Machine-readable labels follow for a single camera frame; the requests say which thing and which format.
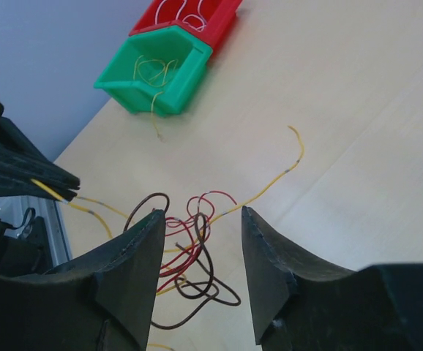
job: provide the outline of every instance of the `red bin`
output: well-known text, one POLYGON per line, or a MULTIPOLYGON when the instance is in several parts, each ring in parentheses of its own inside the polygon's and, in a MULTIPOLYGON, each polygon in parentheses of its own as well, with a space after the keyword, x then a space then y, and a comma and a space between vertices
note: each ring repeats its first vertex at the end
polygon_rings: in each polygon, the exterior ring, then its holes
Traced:
POLYGON ((130 36, 168 26, 180 26, 214 51, 236 19, 242 0, 153 0, 130 36))

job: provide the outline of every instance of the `table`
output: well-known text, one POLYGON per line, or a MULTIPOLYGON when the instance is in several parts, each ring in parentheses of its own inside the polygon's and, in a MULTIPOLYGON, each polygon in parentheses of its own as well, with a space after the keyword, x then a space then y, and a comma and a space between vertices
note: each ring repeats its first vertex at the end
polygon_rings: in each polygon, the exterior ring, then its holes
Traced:
MULTIPOLYGON (((164 191, 170 213, 184 216, 193 195, 219 189, 244 200, 292 164, 299 150, 291 124, 306 157, 253 208, 347 268, 423 261, 423 1, 244 0, 187 112, 158 124, 164 142, 148 114, 132 116, 111 100, 56 163, 81 177, 82 195, 128 212, 164 191)), ((121 232, 121 217, 99 212, 121 232)), ((90 216, 63 215, 75 256, 107 240, 90 216)), ((217 275, 243 304, 210 303, 176 331, 152 328, 150 340, 184 351, 259 350, 240 213, 213 229, 217 275)), ((172 324, 192 308, 172 292, 157 299, 154 319, 172 324)))

# What to work on
Your copy should hold every record word for word and none of the pictures.

# Output below
Machine-readable labels follow for a single camera frame; the requests say which thing and which format.
job: provide the outline of every instance of the `red bin`
output: well-known text, one POLYGON per line, or a MULTIPOLYGON when the instance is in several parts, each ring in parentheses of its own inside the polygon's and, in a MULTIPOLYGON, each polygon in parentheses of its own as well, with a space after the keyword, x then a space then y, and a comma and a space between vertices
note: each ring repeats its first vertex at the end
polygon_rings: in each polygon, the exterior ring, then its holes
Traced:
POLYGON ((130 36, 168 26, 180 26, 214 51, 236 19, 242 0, 153 0, 130 36))

job: provide the outline of every instance of the `table`
output: well-known text, one POLYGON per line, or a MULTIPOLYGON when the instance is in several parts, each ring in parentheses of its own inside the polygon's and, in a MULTIPOLYGON, each polygon in parentheses of its own as well, with a space after the keyword, x then a space then y, and a comma and a space between vertices
note: each ring repeats its first vertex at the end
polygon_rings: in each polygon, the exterior ring, then its holes
Traced:
MULTIPOLYGON (((164 191, 170 213, 184 216, 193 195, 219 189, 244 200, 292 164, 299 150, 291 124, 306 157, 253 208, 347 268, 423 261, 423 1, 244 0, 187 112, 158 124, 164 142, 148 114, 132 116, 111 100, 56 163, 81 177, 82 195, 128 212, 164 191)), ((121 232, 121 217, 99 212, 121 232)), ((90 216, 63 215, 75 256, 107 240, 90 216)), ((217 275, 243 304, 210 303, 176 331, 152 328, 150 340, 184 351, 259 350, 240 213, 213 229, 217 275)), ((172 324, 192 308, 172 292, 157 299, 154 319, 172 324)))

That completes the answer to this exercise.